Issuing the warning to Chrome users via its official Chrome Blog, Google revealed that Chrome on Windows, macOS and Linux is vulnerable to a new ‘zero-day’ hack (CVE-2022-1096) which is the most dangerous form of attack because it means the vulnerability is known to hackers before Google could issue a fix.
According to the company, “Google is aware that an exploit for CVE-2022-1096 exists in the wild,” implying that every Chrome user is vulnerable.
“V8 is Chrome’s component that’s responsible for processing JavaScript, the engine at the heart of Chrome, and the hack tricks the browser into running a different type of (in this case, malicious) code.
“V8 attacks have been relatively rare in recent months but they can be among the most dangerous if a hacker is able to create a successful exploit.
Google further said that it is currently restricting information about the exploit to buy time for Chrome users to upgrade.
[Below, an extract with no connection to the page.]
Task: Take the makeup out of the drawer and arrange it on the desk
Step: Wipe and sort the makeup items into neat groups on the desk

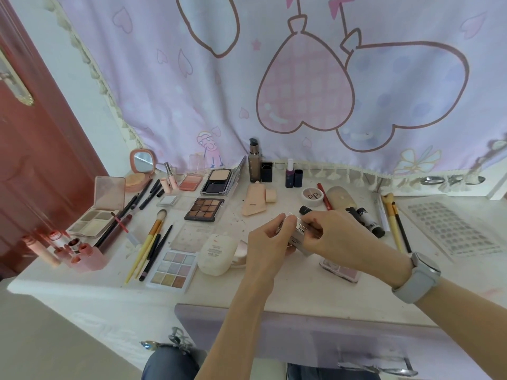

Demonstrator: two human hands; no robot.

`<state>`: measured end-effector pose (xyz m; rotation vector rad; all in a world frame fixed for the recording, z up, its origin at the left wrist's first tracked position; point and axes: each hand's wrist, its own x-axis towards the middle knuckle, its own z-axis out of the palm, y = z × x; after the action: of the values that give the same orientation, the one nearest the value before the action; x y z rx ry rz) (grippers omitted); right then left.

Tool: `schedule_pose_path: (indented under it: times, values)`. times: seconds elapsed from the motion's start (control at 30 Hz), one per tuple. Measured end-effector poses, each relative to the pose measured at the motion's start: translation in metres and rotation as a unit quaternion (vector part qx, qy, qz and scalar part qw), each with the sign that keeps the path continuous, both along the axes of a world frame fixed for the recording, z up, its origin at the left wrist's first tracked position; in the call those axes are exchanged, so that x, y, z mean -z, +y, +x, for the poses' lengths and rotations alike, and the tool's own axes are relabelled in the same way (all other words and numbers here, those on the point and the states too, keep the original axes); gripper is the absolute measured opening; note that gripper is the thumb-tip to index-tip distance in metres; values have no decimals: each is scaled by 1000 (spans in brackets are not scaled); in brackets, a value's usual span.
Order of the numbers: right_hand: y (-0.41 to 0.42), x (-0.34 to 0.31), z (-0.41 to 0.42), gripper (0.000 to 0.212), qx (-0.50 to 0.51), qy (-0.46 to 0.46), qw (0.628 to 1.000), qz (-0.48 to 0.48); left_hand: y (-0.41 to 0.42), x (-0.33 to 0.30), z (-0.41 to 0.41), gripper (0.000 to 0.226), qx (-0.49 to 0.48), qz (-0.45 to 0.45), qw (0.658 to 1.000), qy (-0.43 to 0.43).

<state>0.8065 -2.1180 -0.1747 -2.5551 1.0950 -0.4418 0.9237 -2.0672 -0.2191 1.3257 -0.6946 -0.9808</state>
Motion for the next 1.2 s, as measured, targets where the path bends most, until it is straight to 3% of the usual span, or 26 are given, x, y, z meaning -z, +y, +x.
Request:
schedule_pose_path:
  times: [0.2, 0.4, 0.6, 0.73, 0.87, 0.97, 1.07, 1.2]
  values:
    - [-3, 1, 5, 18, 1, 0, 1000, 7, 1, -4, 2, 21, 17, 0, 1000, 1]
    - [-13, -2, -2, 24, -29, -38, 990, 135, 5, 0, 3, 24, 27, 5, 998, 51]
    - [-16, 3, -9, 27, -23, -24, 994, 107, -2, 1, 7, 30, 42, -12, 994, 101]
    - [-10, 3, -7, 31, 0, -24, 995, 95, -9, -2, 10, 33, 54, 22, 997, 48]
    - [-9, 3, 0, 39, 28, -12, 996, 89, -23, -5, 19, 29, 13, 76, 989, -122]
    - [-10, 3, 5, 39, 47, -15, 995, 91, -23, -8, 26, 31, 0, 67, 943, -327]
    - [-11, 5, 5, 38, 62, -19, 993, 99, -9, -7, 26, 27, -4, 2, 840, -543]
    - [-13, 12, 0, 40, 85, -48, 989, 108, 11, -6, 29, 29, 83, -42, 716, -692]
The company has thus far revealed that the threat level is “High”, and that it knew about it through an anonymous tip-off.
In response, Google announced an emergency update for Chrome (99.0.4844.84) “for Windows, Mac and Linux which will roll out over the coming days/weeks”.
“Access to bug details and links may be kept restricted until a majority of users are updated with a fix,” the tech company said.
“We will also retain restrictions if the bug exists in a third party library that other projects similarly depend on, but haven’t yet fixed.”